The answer must be an exact copy of all the data below.

Top of Collected data

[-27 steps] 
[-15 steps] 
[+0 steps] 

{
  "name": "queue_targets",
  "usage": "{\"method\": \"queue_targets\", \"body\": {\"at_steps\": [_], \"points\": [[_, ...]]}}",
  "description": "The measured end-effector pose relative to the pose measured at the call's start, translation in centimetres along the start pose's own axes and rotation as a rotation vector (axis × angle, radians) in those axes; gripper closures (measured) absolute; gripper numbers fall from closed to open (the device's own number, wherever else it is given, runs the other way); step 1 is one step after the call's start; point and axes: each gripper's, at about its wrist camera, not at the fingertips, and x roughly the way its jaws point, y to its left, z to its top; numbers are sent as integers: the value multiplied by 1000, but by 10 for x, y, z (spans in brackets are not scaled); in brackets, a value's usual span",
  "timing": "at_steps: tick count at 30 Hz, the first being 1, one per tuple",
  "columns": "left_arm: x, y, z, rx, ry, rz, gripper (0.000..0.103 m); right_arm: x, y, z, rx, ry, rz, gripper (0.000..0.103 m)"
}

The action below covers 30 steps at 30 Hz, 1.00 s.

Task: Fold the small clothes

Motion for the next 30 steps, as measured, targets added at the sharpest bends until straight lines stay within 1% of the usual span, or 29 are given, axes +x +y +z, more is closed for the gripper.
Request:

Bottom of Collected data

Response to this task
[-27 steps] 
[-15 steps] 
[+0 steps] 

{
  "name": "queue_targets",
  "usage": "{\"method\": \"queue_targets\", \"body\": {\"at_steps\": [_], \"points\": [[_, ...]]}}",
  "description": "The measured end-effector pose relative to the pose measured at the call's start, translation in centimetres along the start pose's own axes and rotation as a rotation vector (axis × angle, radians) in those axes; gripper closures (measured) absolute; gripper numbers fall from closed to open (the device's own number, wherever else it is given, runs the other way); step 1 is one step after the call's start; point and axes: each gripper's, at about its wrist camera, not at the fingertips, and x roughly the way its jaws point, y to its left, z to its top; numbers are sent as integers: the value multiplied by 1000, but by 10 for x, y, z (spans in brackets are not scaled); in brackets, a value's usual span",
  "timing": "at_steps: tick count at 30 Hz, the first being 1, one per tuple",
  "columns": "left_arm: x, y, z, rx, ry, rz, gripper (0.000..0.103 m); right_arm: x, y, z, rx, ry, rz, gripper (0.000..0.103 m)"
}

The action below covers 30 steps at 30 Hz, 1.00 s.

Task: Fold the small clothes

Motion for the next 30 steps, as measured, targets added at the sharpest bends until straight lines stay within 1% of the usual span, or 29 are given, axes +x +y +z, more is closed for the gripper.
Request:

The exercise requires nothing else.